Filter the entries below, keeping every line that has the word "joint".

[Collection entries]

+ + +

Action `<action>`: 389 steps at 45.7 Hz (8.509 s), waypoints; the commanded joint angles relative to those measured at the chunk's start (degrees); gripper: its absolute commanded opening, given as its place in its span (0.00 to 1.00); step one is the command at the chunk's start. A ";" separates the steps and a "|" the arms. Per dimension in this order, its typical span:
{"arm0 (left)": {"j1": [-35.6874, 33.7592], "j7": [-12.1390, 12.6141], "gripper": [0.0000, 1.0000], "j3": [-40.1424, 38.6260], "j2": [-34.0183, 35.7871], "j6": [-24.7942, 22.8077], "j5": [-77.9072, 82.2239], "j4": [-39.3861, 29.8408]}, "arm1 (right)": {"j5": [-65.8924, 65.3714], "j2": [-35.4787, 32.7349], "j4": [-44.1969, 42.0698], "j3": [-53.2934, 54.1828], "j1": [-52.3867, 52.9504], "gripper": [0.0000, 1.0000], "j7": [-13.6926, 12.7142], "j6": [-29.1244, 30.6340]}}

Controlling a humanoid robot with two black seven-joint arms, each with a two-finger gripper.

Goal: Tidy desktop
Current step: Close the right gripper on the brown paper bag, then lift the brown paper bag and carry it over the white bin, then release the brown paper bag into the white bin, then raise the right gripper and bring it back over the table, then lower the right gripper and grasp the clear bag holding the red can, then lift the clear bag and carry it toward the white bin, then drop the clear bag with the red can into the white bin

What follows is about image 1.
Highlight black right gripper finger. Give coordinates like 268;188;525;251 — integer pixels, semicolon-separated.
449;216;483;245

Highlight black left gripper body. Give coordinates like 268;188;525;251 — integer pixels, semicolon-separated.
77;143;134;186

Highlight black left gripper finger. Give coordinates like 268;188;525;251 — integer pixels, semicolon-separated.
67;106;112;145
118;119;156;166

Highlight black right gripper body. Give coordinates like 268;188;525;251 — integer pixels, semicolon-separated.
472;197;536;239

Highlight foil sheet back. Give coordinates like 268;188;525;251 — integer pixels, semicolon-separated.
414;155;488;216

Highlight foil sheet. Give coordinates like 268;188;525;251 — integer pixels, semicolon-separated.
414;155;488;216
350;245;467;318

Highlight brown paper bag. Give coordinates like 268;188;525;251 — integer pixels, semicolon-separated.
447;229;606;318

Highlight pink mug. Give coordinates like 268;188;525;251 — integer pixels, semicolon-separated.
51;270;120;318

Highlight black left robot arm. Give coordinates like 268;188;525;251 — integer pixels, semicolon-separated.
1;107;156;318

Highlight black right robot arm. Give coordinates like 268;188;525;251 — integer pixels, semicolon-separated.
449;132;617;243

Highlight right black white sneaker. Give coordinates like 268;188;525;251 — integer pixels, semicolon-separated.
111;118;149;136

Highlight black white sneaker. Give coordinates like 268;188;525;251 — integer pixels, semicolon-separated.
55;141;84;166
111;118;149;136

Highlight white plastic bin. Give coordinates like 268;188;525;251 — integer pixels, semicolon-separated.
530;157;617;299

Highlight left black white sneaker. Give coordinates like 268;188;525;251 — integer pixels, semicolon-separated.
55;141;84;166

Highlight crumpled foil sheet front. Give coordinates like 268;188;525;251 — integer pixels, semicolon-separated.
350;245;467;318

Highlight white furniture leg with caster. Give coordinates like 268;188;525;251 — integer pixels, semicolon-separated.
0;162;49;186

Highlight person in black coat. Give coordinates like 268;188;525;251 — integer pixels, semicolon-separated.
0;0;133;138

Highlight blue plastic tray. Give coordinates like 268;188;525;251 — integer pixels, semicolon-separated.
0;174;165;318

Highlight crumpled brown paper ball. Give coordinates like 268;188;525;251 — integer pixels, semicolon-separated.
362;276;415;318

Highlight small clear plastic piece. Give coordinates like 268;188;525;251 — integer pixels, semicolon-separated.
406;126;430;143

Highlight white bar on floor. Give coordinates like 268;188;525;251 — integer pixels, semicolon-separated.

+ + +

- Solution -
Action `<action>`: 389 steps at 45.7 Hz (8.509 s), waypoints; the commanded joint angles relative to those measured at the chunk's start (degrees); gripper: its absolute commanded opening, given as its place in its span (0.00 to 1.00); step one is the command at the chunk's start. A ";" separates the steps and a "|" the arms. Per dimension in this order, its typical span:
Controlling a humanoid robot with two black seven-joint arms, each with a two-finger gripper.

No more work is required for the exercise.